"Believe it or not, over 80% of assistive technology solutions are fast and low-tech," notes Dr. Therese Willkomm (director of AT in New Hampshire and author of numerous works on homemade AT). "But when we hear the word 'technology,' we think of a computer, an iPad, a wheelchair or a speech generating device. Yet keeping it fast, simple, and inexpensive is often what it's all about."
This edition of ATPN is dedicated to that 80%, and to the spirit of ingenuity behind every solution!
South Carolina's Make-and-Takes for Teaching the Arts
Workshops on adapted art and adapted music offer low-tech tools and ideas for immediate application
A couple of years ago South Carolina's Assistive Technology Program (SCATP) Director Carol Page (Ph.D, CCC-SLP, ATP) decided it was time to branch out from offering "Trash to AT Treasures"--her standard low-tech AT fabrication workshop. She was interested in doing something different. For help thinking outside the box, she began brainstorming with her staff; together they realized they had offered many workshops to meet standard curriculum activities for students with disabilities--AT for reading, writing, and math--but what about art and music?
Page was inspired by the work of Theodore Mickens, an art teacher in Greenville, SC who is well known for adapted art strategies. So in 2010 she brought Mickens to the SCATP resource center to provide a workshop. She noted, however, that his projects required large spaces and equipment not everyone might readily have (such as using a plastic toddler pool for remote control car painting. [See an inspiring picture of this at Mickens's Web site]). With Mickens's permission she began thinking how to adapt some of his ideas on a smaller scale for the classroom and for home.
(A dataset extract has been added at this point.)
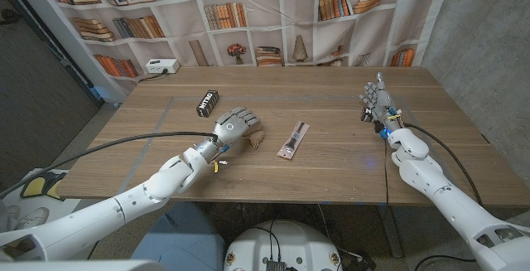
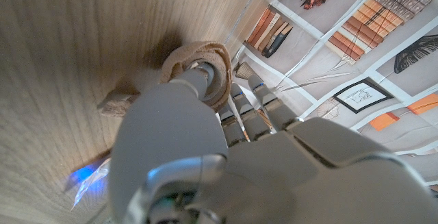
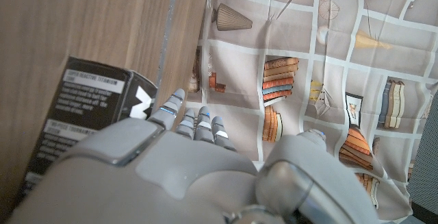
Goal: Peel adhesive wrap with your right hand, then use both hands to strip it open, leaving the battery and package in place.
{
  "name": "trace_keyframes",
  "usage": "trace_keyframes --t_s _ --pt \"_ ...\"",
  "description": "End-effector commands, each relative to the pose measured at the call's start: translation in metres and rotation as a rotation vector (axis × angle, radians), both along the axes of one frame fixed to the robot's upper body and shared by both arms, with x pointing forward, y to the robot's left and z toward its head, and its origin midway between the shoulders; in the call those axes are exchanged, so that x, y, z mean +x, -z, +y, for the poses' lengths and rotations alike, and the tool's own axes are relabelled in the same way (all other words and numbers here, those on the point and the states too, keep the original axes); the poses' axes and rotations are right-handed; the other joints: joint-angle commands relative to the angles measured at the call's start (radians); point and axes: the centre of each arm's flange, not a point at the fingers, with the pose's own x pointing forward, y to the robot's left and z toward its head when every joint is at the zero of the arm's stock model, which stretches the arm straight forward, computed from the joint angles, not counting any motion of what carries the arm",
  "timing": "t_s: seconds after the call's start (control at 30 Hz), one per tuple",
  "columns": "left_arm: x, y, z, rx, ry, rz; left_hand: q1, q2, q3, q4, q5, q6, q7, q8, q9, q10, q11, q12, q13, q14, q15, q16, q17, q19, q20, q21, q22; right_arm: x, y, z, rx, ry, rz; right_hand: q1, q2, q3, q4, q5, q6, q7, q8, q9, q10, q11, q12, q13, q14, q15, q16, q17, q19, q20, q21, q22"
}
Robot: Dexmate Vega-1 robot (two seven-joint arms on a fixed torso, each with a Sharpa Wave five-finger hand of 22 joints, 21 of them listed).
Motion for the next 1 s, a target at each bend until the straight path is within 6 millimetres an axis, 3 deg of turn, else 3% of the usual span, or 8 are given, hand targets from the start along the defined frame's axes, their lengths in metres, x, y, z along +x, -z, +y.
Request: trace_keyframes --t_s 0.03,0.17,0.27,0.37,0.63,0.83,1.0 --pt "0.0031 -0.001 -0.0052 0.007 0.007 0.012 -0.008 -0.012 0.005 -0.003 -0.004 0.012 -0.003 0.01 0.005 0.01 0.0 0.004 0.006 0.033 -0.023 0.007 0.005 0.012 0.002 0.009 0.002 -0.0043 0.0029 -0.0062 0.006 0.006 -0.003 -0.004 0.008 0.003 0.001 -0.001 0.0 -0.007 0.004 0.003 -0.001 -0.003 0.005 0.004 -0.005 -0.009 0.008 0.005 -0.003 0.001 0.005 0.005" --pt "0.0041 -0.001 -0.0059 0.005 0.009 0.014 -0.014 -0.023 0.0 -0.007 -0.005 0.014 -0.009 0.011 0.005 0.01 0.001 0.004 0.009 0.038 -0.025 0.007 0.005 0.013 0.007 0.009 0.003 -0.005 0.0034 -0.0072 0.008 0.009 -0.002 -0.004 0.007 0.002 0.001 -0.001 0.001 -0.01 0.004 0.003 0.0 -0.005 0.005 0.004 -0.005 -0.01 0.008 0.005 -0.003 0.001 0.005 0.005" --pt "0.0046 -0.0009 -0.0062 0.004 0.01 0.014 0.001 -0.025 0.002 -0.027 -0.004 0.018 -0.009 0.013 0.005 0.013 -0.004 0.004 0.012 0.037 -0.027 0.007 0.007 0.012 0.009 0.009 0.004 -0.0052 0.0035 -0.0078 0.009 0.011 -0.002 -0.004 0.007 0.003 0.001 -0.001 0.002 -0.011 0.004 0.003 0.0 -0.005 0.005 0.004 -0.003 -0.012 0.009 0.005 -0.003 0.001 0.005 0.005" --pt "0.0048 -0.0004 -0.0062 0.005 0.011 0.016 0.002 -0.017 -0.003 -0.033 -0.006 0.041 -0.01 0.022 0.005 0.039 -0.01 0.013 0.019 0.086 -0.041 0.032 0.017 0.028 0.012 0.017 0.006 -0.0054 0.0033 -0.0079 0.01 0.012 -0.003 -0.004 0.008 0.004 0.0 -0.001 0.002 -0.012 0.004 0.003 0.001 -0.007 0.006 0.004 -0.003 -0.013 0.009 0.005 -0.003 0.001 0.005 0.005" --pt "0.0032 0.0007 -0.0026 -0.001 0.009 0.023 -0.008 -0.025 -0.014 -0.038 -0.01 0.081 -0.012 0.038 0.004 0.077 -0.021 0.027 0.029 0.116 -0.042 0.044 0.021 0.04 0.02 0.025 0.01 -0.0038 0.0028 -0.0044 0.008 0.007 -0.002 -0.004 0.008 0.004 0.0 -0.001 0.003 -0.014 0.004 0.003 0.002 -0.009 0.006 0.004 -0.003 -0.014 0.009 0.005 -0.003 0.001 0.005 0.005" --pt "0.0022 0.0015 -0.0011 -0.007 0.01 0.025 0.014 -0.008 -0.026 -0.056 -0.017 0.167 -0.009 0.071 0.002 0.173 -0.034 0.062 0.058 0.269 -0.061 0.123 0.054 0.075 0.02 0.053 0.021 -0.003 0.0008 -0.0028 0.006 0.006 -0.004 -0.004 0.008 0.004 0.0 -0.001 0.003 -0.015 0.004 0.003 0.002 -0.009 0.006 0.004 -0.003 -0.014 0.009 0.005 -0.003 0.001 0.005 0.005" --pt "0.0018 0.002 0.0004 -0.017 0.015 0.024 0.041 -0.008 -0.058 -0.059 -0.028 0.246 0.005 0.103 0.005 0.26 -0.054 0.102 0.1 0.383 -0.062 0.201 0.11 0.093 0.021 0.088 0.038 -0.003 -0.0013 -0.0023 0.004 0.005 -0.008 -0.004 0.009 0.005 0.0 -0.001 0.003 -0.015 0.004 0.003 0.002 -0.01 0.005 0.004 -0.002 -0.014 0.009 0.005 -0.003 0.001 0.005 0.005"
In 2011, SC AT Program's Adapted Art Make-and-Take and Adapted Music Make-and-Take were born.
For music, Page collaborates with Erin Bellinder who has a BA in music and runs the Bridges program at the Therapy Place, a rehabilitation center that has her routinely teaching and implementing creative solutions with children under age 6. Page also works with local Kindermusik Director Ally Trotter. For both art and music workshops, SCATP's goal is for participants to come away armed with adapted tools and instruments that they can put to immediate use with specific individuals they know. Everyday materials, dollar store goods, as well as freeware are demonstrated and/or provided.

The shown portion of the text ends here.